“You’ll drink eventually. I need your throat moist.”
Warren licked his lips. “Why?”
Munch disappeared behind him again and Warren could hear something rolling. A video camera, Warren saw when Munch rolled it past him, stopping about five feet away. The camera was pointing straight at his face. “Why?” Warren repeated, louder.
Munch peered through the lens and stepped back. “Because I need you to scream.” He lifted a brow, his expression surreally bland. “They all screamed. So will you.”
Horror bubbled up and Warren fought it back. Stay calm. Treat him nice and maybe you can talk your way out of this. He made his lips curve. “Look, Munch, let me go and we’ll call it even. You can keep the sword fight scenes I did already at no charge.”
Munch just looked at him, his expression still bland. “I never planned to pay you anyway.” He disappeared again and reappeared, pushing another video camera.
Warren remembered the coffee, remembered Munch’s insistence that he drink it. Just water this time. Rage geysered inside him, momentarily eclipsing the fear. “You drugged me,” he hissed, and he filled his lungs with air. “Somebody help me!” he yelled as loud as he could, but the hoarse sound from his throat was pathetically useless.
Munch said nothing, just set up a third camera on a boom so that it pointed down. Every movement was methodical, precise. Unhurried. Unconcerned. Unafraid.
And then Warren knew no one could hear him.
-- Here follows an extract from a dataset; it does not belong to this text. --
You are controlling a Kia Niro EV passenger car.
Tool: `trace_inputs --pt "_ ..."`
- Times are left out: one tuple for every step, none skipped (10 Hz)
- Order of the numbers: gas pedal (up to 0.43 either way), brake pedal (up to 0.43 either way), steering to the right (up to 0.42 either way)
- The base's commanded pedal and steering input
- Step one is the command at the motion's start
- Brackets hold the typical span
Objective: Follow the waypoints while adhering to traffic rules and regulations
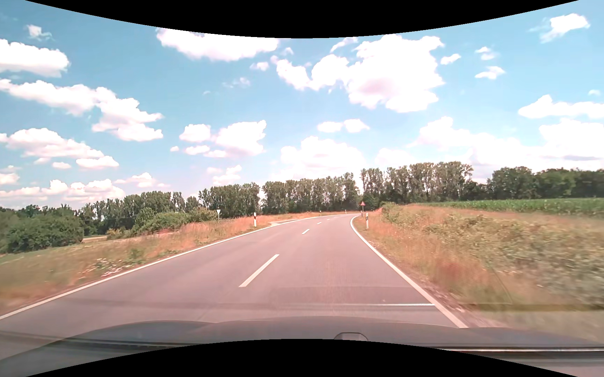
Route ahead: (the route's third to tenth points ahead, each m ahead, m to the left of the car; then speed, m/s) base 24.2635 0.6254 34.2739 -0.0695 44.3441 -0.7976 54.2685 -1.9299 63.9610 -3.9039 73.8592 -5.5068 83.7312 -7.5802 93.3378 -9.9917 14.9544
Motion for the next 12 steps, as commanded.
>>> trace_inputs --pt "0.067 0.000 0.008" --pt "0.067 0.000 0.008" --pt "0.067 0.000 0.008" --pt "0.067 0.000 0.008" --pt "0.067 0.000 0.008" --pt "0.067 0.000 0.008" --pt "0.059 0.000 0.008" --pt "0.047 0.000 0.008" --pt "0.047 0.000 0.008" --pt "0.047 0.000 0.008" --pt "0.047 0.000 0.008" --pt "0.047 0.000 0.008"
The hot rage drained away, leaving only fear, cold and absolute. Warren’s voice shook. There had to be something… some way out. Something he could say. Do. Offer. Beg. He’d beg. “Please, Munch, I’ll do anything…” His words trailed away as Munch’s words replayed in his mind.
They all screamed. Ed Munch. Warren’s chest constricted, despair making it difficult to breathe. “Munch isn’t your real name. Edvard Munch, the artist.” The painting of a ghoulish figure clutching its face in agony flashed into his mind. “The Scream.”
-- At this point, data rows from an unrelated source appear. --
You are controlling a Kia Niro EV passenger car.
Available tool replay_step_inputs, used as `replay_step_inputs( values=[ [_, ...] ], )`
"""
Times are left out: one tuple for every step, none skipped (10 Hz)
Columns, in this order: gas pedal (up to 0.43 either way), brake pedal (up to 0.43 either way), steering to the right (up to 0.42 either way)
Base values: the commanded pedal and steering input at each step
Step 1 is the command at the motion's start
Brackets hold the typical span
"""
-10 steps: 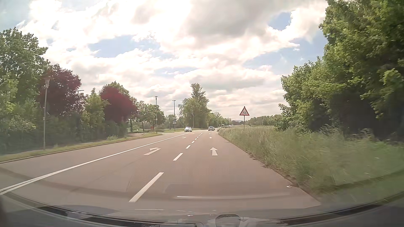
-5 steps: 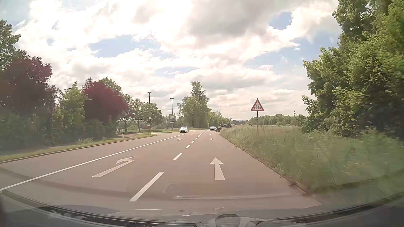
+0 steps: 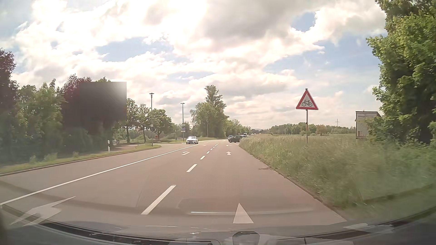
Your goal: Follow the waypoints while adhering to traffic rules and regulations
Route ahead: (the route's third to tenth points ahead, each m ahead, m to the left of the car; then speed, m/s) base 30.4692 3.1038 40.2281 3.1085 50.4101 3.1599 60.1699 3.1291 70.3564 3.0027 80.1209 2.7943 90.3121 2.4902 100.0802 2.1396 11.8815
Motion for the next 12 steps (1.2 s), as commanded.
replay_step_inputs(
  values=[
    [0.079,0.000,-0.003],
    [0.079,0.000,-0.003],
    [0.079,0.000,-0.003],
    [0.079,0.000,-0.003],
    [0.079,0.000,-0.002],
    [0.079,0.000,-0.003],
    [0.079,0.000,-0.003],
    [0.079,0.000,-0.003],
    [0.079,0.000,-0.003],
    [0.079,0.000,-0.003],
    [0.079,0.000,-0.002],
    [0.079,0.000,-0.002]
  ],
)
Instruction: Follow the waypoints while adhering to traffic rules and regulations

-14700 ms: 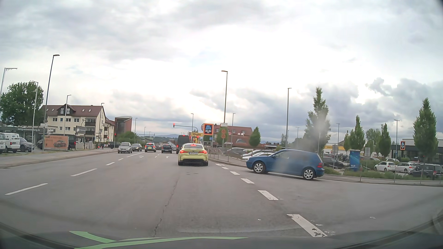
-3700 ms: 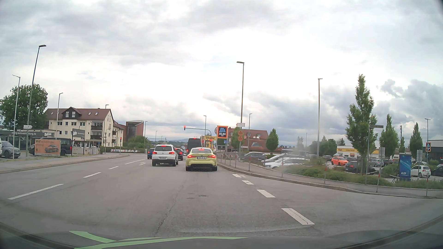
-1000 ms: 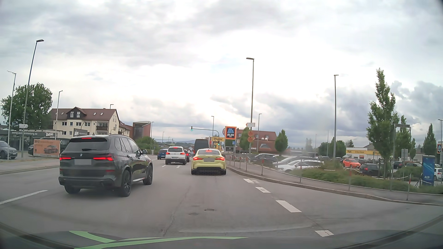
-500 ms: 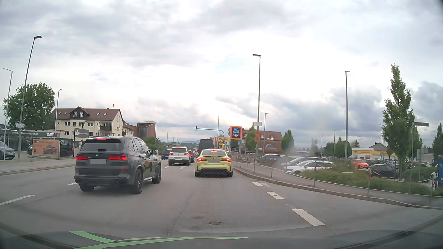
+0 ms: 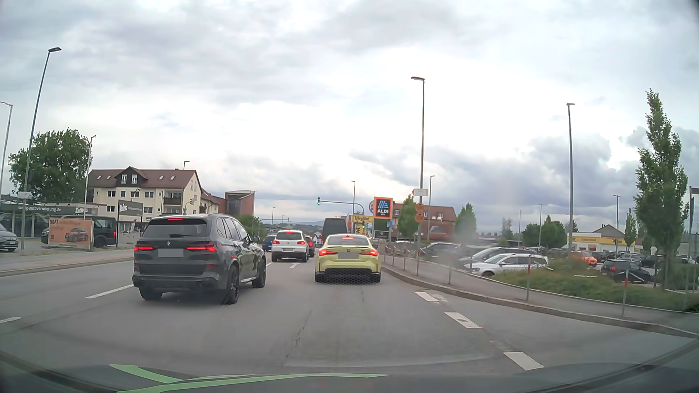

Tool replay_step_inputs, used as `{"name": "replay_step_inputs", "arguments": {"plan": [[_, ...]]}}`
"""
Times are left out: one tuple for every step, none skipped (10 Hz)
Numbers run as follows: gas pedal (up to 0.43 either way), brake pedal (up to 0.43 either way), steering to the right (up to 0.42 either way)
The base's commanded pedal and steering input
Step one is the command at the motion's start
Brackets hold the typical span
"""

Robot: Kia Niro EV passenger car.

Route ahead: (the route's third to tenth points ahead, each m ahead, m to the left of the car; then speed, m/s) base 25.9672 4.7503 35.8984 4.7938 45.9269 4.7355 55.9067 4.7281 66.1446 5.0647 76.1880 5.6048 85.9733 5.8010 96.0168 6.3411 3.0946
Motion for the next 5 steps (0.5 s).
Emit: {"name": "replay_step_inputs", "arguments": {"plan": [[0.000,0.000,-0.050],[0.000,0.000,-0.045],[0.000,0.000,-0.040],[0.000,0.000,-0.032],[0.000,0.000,-0.023]]}}
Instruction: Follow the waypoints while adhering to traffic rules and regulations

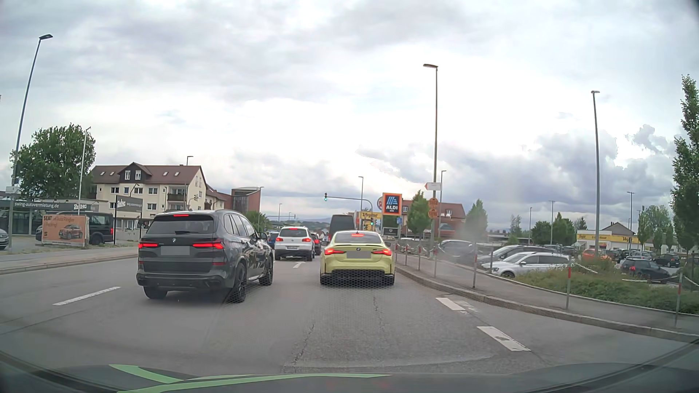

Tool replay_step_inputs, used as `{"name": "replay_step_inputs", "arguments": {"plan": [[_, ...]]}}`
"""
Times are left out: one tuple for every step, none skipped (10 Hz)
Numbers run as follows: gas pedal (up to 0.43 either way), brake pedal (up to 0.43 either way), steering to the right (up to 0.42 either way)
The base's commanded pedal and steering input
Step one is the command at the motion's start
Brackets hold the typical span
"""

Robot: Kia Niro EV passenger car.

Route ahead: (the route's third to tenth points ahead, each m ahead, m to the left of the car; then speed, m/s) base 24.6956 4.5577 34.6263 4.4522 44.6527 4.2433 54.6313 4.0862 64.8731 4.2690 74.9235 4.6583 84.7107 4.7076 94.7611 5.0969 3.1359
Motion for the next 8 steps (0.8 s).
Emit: {"name": "replay_step_inputs", "arguments": {"plan": [[0.000,0.000,-0.011],[0.000,0.000,0.005],[0.000,0.000,0.018],[0.000,0.000,0.027],[0.000,0.000,0.033],[0.000,0.000,0.035],[0.000,0.000,0.035],[0.000,0.000,0.035]]}}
“Actually, it’s pronounced ‘Moonk,’ not ‘Munch,’ but nobody ever gets it right. Nobody gets the details right,” he added in a disgusted voice.
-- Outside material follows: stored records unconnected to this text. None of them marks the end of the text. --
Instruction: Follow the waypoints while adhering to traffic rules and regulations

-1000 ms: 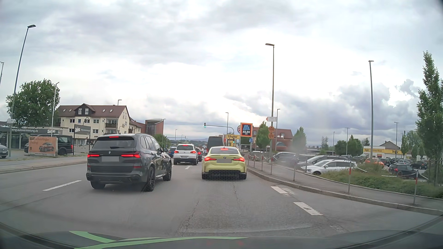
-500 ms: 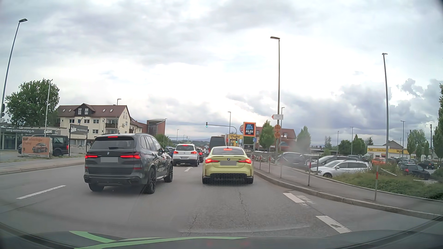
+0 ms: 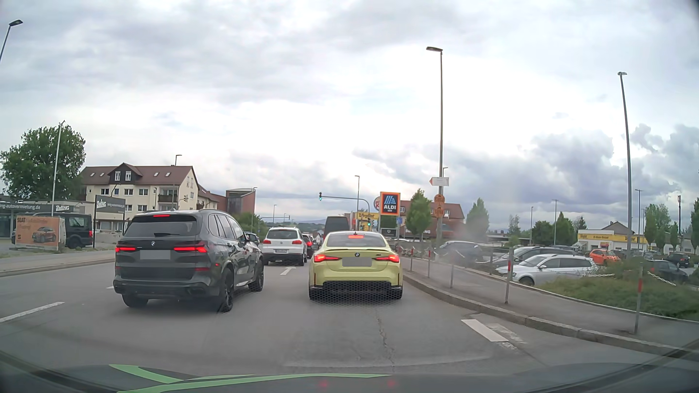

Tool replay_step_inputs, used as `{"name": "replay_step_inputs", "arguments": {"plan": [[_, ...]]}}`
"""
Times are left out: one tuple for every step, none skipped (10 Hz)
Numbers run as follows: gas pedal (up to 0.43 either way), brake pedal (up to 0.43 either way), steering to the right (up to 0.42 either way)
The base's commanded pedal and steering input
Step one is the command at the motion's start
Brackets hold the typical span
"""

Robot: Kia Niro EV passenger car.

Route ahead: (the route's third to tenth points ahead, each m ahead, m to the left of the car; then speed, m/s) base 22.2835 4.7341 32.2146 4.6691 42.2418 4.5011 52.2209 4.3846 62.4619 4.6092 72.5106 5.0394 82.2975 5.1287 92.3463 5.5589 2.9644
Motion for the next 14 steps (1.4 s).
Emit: {"name": "replay_step_inputs", "arguments": {"plan": [[0.000,0.000,0.035],[0.000,0.000,0.034],[0.000,0.000,0.032],[0.000,0.000,0.026],[0.000,0.000,0.018],[0.000,0.006,0.008],[0.000,0.061,-0.001],[0.000,0.122,-0.002],[0.000,0.128,-0.002],[0.000,0.152,-0.003],[0.000,0.189,-0.004],[0.000,0.213,-0.006],[0.000,0.226,-0.007],[0.000,0.232,-0.007]]}}
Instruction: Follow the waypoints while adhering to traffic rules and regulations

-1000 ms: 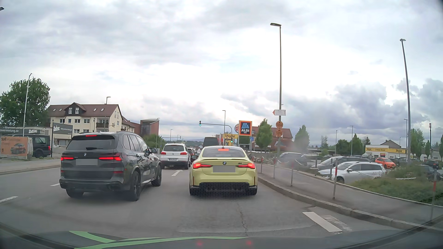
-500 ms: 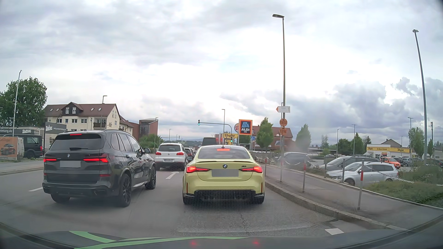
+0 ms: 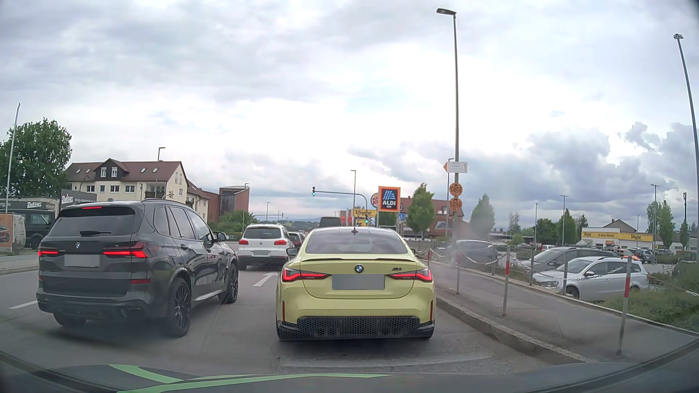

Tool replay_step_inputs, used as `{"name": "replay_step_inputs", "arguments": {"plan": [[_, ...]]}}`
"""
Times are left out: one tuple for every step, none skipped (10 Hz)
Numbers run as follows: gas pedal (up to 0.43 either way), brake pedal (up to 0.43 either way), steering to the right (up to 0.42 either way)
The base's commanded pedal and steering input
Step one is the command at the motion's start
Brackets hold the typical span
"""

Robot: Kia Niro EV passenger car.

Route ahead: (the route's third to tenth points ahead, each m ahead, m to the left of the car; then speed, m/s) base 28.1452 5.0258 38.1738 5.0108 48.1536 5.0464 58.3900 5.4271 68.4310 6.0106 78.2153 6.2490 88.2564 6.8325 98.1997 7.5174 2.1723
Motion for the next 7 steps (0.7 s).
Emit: {"name": "replay_step_inputs", "arguments": {"plan": [[0.000,0.238,-0.007],[0.000,0.250,-0.007],[0.000,0.268,-0.007],[0.000,0.268,-0.007],[0.000,0.268,-0.007],[0.000,0.262,-0.007],[0.000,0.256,-0.007]]}}
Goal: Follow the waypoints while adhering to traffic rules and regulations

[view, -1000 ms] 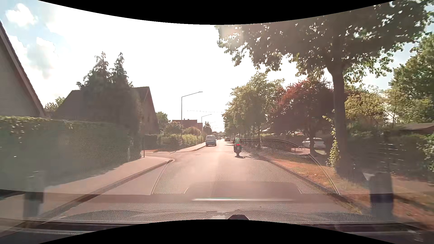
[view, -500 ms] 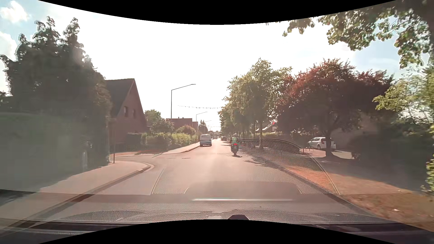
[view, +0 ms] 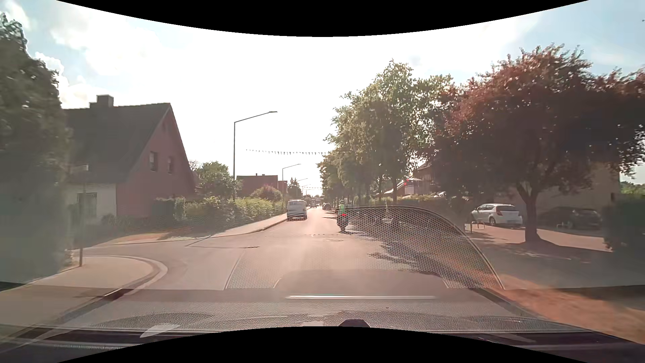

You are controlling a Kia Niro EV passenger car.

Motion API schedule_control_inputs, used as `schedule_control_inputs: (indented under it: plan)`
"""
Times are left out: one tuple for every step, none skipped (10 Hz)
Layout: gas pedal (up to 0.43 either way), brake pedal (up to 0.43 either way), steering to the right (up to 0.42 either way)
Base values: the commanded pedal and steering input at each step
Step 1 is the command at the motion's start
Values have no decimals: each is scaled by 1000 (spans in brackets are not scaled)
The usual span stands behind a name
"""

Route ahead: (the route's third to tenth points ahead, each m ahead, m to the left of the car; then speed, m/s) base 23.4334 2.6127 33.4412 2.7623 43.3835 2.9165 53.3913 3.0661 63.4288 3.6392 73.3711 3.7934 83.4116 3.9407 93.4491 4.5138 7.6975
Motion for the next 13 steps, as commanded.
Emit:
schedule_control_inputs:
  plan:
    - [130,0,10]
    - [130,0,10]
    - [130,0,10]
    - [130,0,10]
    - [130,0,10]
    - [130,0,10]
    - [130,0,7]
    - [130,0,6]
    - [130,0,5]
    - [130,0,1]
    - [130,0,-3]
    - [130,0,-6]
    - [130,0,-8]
Details. The man had been all about details earlier, frowning when Warren argued against the scratchy underwear. The sword had been real, too. I should have used it on the bastard when I had the chance. “Authenticity,” Warren murmured, repeating what he’d thought had been the ramblings of a crazy old man.
Munch nodded. “Now you understand.”
“What will you do?” His own voice was eerily calm.
One corner of Munch’s mouth lifted. “You’ll see soon enough.”
Warren dragged in each breath. “Please. Please, I’ll do anything. Just let me go.”
Munch said nothing. He pushed a cart with a television just beyond the camera at his feet, then checked the focus of each camera with calm precision.
“You won’t get away with this,” Warren said desperately, once again pulling at the ropes, struggling until his wrists burned and his arms strained in their sockets. The ropes were thick, the knots unyielding. He would not break free.
“That’s what all the others said. But I have, and I will continue to do so.”
Others. There had been others. The smell of death was all around, mocking him. Others had died here. He would die here, too. From somewhere deep inside him, courage rallied. He lifted his chin. “My friends will come looking for me. I told my fiancée I was meeting you.”
Finished with the cameras, Munch turned. His eyes held a contempt that said he knew it was a last, desperate bluff. “No, you didn’t. You told your fiancée you were meeting a friend to help him read lines. You told me so when we met this afternoon. You said this money would pay for a surprise for her birthday. You wanted it to stay a secret. That and your tattoo were the reasons I chose you.” He lifted one shoulder. “Plus, you fit the suit. Not everyone can wear chain mail correctly. So no one will be looking for you. And if they do, they’ll never find you. Accept it-you belong to me.”
Everything inside him went deathly still. It was true. He had told Munch the money was for a surprise for Sherry. Nobody knew where he was. Nobody would save him. He thought of Sherry, of his mom and dad, of everyone he cared about. They’d wonder where he was. A sob rose in his throat. “You bastard,” he whispered. “I hate you.”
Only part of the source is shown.